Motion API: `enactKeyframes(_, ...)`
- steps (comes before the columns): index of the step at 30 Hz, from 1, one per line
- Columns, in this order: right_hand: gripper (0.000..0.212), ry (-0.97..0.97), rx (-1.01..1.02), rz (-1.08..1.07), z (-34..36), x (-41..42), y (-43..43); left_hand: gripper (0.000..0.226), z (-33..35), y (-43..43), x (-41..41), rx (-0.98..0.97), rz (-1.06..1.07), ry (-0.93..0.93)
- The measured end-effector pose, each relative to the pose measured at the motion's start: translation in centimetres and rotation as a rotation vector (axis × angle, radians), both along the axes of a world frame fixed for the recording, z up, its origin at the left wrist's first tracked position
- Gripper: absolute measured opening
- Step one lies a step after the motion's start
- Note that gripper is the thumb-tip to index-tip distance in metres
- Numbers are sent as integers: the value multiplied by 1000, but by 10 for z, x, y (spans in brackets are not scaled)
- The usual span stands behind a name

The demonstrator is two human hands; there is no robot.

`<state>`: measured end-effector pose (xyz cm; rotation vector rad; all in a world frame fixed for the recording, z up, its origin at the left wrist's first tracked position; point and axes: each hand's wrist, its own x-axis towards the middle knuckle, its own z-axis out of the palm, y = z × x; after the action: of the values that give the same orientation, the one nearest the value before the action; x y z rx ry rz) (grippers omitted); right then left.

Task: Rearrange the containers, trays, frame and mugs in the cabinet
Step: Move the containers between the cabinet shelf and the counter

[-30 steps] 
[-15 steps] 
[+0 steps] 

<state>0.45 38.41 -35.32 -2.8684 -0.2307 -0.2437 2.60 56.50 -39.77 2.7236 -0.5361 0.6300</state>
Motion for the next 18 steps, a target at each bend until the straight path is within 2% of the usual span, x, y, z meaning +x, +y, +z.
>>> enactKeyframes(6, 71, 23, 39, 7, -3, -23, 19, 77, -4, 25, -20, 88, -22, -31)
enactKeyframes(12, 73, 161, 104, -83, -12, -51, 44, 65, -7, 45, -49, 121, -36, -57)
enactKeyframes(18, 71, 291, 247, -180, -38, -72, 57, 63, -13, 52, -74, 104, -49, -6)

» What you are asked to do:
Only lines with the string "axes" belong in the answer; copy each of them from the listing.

» Output for this task:
- The measured end-effector pose, each relative to the pose measured at the motion's start: translation in centimetres and rotation as a rotation vector (axis × angle, radians), both along the axes of a world frame fixed for the recording, z up, its origin at the left wrist's first tracked position
`<state>`: measured end-effector pose (xyz cm; rotation vector rad; all in a world frame fixed for the recording, z up, its origin at the left wrist's first tracked position; point and axes: each hand's wrist, its own x-axis towards the middle knuckle, its own z-axis out of the palm, y = z × x; after the action: of the values that give the same orientation, the one nearest the value before the action; x y z rx ry rz) (grippers omitted); right then left.

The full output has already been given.